## [GIVEN MATERIAL]
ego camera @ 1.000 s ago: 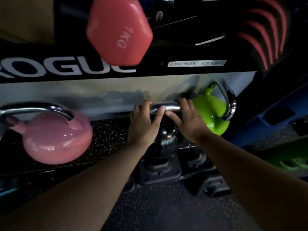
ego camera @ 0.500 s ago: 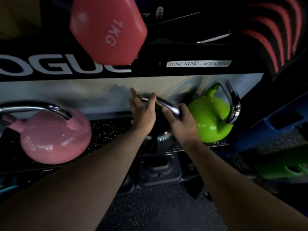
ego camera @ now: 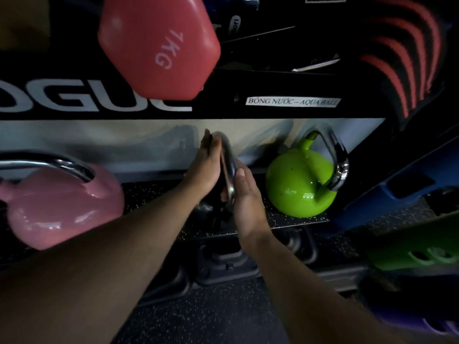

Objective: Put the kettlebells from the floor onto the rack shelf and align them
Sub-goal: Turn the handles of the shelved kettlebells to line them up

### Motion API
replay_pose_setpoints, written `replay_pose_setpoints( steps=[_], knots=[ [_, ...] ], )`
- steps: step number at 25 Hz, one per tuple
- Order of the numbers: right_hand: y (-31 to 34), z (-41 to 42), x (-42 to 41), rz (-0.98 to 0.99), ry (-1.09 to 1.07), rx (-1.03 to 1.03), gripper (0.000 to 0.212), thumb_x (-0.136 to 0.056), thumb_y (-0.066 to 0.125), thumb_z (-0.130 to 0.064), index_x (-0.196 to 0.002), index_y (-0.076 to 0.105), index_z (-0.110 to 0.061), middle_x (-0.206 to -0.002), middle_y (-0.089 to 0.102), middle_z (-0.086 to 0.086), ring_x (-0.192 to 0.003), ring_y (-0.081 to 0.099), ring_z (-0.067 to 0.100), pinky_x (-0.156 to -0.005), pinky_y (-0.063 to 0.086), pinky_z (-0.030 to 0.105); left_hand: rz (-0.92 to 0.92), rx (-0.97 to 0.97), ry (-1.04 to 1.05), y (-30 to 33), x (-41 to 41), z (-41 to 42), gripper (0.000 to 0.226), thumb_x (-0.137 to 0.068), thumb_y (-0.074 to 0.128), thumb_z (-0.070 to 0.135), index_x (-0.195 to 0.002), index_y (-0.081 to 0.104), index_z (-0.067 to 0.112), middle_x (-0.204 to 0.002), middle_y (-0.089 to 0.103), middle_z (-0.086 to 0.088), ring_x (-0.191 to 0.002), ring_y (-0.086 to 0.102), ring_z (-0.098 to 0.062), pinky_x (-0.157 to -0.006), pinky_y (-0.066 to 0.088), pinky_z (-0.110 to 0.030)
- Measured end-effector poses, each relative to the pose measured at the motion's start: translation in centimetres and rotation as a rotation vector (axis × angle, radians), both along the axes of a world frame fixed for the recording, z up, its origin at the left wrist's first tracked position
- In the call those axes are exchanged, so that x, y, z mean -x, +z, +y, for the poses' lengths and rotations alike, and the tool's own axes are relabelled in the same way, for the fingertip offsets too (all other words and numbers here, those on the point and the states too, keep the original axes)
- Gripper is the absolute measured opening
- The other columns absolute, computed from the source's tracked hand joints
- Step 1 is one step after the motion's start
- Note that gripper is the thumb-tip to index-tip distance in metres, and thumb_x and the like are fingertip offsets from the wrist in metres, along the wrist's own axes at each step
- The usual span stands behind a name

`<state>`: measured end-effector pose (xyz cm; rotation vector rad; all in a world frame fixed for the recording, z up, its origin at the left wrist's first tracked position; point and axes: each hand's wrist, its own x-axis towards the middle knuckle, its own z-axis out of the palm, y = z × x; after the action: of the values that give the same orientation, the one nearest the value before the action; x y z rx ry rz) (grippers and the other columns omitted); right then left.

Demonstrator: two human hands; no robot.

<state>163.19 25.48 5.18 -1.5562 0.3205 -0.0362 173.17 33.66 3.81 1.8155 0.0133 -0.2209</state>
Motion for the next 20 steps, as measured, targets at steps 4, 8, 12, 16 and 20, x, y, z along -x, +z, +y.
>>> replay_pose_setpoints(
  steps=[4,8,12,16,20],
  knots=[
    [-0.2,0.6,-0.2,0.001,-0.043,-0.031,0.038,-0.107,0.032,-0.037,-0.138,0.053,-0.036,-0.114,0.067,0.002,-0.092,0.058,0.008,-0.079,0.048,0.023,0.009,-0.001,-0.064,0.2,0.1,0.2,0.059,-0.100,0.017,0.055,-0.154,0.008,0.033,-0.160,0.024,-0.005,-0.143,0.028,-0.025,-0.116,0.022,-0.041],
    [-0.4,1.6,-0.2,0.014,-0.081,-0.066,0.041,-0.107,0.030,-0.034,-0.144,0.048,-0.030,-0.138,0.059,0.000,-0.119,0.056,0.009,-0.072,0.047,0.003,0.005,-0.004,-0.013,0.0,-0.3,-0.2,0.056,-0.100,0.018,0.053,-0.153,0.013,0.034,-0.157,0.032,-0.003,-0.142,0.032,-0.026,-0.117,0.020,-0.050],
    [-0.2,1.2,-0.1,0.006,-0.059,-0.072,0.041,-0.108,0.030,-0.034,-0.144,0.048,-0.031,-0.136,0.060,-0.004,-0.116,0.058,-0.002,-0.073,0.047,0.004,-0.037,-0.026,-0.032,-0.4,-0.1,0.0,0.055,-0.099,0.018,0.057,-0.151,0.015,0.040,-0.156,0.034,0.000,-0.140,0.036,-0.026,-0.116,0.025,-0.050],
    [-0.2,1.5,-0.1,0.012,-0.063,-0.076,0.041,-0.108,0.029,-0.035,-0.144,0.048,-0.033,-0.139,0.059,0.000,-0.116,0.058,0.004,-0.075,0.046,0.003,-0.101,-0.006,-0.024,-0.2,-0.4,0.1,0.052,-0.102,0.021,0.048,-0.151,0.026,0.030,-0.154,0.037,0.000,-0.139,0.037,-0.021,-0.116,0.026,-0.041],
    [-0.4,1.8,0.0,0.022,-0.066,-0.043,0.042,-0.107,0.027,-0.039,-0.145,0.046,-0.037,-0.138,0.059,-0.001,-0.114,0.056,-0.005,-0.073,0.044,-0.001,-0.143,-0.014,-0.037,-0.5,-0.5,0.2,0.051,-0.103,0.023,0.043,-0.150,0.029,0.022,-0.153,0.038,-0.004,-0.139,0.037,-0.019,-0.115,0.027,-0.035]
  ],
)
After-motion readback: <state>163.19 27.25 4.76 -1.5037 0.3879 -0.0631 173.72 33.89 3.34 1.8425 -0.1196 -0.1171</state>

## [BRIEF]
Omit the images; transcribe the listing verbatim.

## [ANSWER FOR THE TASK]
ego camera @ 1.000 s ago: 
ego camera @ 0.500 s ago: 
ego camera @ now: 

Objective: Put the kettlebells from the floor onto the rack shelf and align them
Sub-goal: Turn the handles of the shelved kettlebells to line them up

### Motion API
replay_pose_setpoints, written `replay_pose_setpoints( steps=[_], knots=[ [_, ...] ], )`
- steps: step number at 25 Hz, one per tuple
- Order of the numbers: right_hand: y (-31 to 34), z (-41 to 42), x (-42 to 41), rz (-0.98 to 0.99), ry (-1.09 to 1.07), rx (-1.03 to 1.03), gripper (0.000 to 0.212), thumb_x (-0.136 to 0.056), thumb_y (-0.066 to 0.125), thumb_z (-0.130 to 0.064), index_x (-0.196 to 0.002), index_y (-0.076 to 0.105), index_z (-0.110 to 0.061), middle_x (-0.206 to -0.002), middle_y (-0.089 to 0.102), middle_z (-0.086 to 0.086), ring_x (-0.192 to 0.003), ring_y (-0.081 to 0.099), ring_z (-0.067 to 0.100), pinky_x (-0.156 to -0.005), pinky_y (-0.063 to 0.086), pinky_z (-0.030 to 0.105); left_hand: rz (-0.92 to 0.92), rx (-0.97 to 0.97), ry (-1.04 to 1.05), y (-30 to 33), x (-41 to 41), z (-41 to 42), gripper (0.000 to 0.226), thumb_x (-0.137 to 0.068), thumb_y (-0.074 to 0.128), thumb_z (-0.070 to 0.135), index_x (-0.195 to 0.002), index_y (-0.081 to 0.104), index_z (-0.067 to 0.112), middle_x (-0.204 to 0.002), middle_y (-0.089 to 0.103), middle_z (-0.086 to 0.088), ring_x (-0.191 to 0.002), ring_y (-0.086 to 0.102), ring_z (-0.098 to 0.062), pinky_x (-0.157 to -0.006), pinky_y (-0.066 to 0.088), pinky_z (-0.110 to 0.030)
- Measured end-effector poses, each relative to the pose measured at the motion's start: translation in centimetres and rotation as a rotation vector (axis × angle, radians), both along the axes of a world frame fixed for the recording, z up, its origin at the left wrist's first tracked position
- In the call those axes are exchanged, so that x, y, z mean -x, +z, +y, for the poses' lengths and rotations alike, and the tool's own axes are relabelled in the same way, for the fingertip offsets too (all other words and numbers here, those on the point and the states too, keep the original axes)
- Gripper is the absolute measured opening
- The other columns absolute, computed from the source's tracked hand joints
- Step 1 is one step after the motion's start
- Note that gripper is the thumb-tip to index-tip distance in metres, and thumb_x and the like are fingertip offsets from the wrist in metres, along the wrist's own axes at each step
- The usual span stands behind a name

`<state>`: measured end-effector pose (xyz cm; rotation vector rad; all in a world frame fixed for the recording, z up, its origin at the left wrist's first tracked position; point and axes: each hand's wrist, its own x-axis towards the middle knuckle, its own z-axis out of the palm, y = z × x; after the action: of the values that give the same orientation, the one nearest the value before the action; x y z rx ry rz) (grippers and the other columns omitted); right then left.

Demonstrator: two human hands; no robot.

<state>163.19 25.48 5.18 -1.5562 0.3205 -0.0362 173.17 33.66 3.81 1.8155 0.0133 -0.2209</state>
Motion for the next 20 steps, as measured, targets at steps 4, 8, 12, 16 and 20, x, y, z along -x, +z, +y.
>>> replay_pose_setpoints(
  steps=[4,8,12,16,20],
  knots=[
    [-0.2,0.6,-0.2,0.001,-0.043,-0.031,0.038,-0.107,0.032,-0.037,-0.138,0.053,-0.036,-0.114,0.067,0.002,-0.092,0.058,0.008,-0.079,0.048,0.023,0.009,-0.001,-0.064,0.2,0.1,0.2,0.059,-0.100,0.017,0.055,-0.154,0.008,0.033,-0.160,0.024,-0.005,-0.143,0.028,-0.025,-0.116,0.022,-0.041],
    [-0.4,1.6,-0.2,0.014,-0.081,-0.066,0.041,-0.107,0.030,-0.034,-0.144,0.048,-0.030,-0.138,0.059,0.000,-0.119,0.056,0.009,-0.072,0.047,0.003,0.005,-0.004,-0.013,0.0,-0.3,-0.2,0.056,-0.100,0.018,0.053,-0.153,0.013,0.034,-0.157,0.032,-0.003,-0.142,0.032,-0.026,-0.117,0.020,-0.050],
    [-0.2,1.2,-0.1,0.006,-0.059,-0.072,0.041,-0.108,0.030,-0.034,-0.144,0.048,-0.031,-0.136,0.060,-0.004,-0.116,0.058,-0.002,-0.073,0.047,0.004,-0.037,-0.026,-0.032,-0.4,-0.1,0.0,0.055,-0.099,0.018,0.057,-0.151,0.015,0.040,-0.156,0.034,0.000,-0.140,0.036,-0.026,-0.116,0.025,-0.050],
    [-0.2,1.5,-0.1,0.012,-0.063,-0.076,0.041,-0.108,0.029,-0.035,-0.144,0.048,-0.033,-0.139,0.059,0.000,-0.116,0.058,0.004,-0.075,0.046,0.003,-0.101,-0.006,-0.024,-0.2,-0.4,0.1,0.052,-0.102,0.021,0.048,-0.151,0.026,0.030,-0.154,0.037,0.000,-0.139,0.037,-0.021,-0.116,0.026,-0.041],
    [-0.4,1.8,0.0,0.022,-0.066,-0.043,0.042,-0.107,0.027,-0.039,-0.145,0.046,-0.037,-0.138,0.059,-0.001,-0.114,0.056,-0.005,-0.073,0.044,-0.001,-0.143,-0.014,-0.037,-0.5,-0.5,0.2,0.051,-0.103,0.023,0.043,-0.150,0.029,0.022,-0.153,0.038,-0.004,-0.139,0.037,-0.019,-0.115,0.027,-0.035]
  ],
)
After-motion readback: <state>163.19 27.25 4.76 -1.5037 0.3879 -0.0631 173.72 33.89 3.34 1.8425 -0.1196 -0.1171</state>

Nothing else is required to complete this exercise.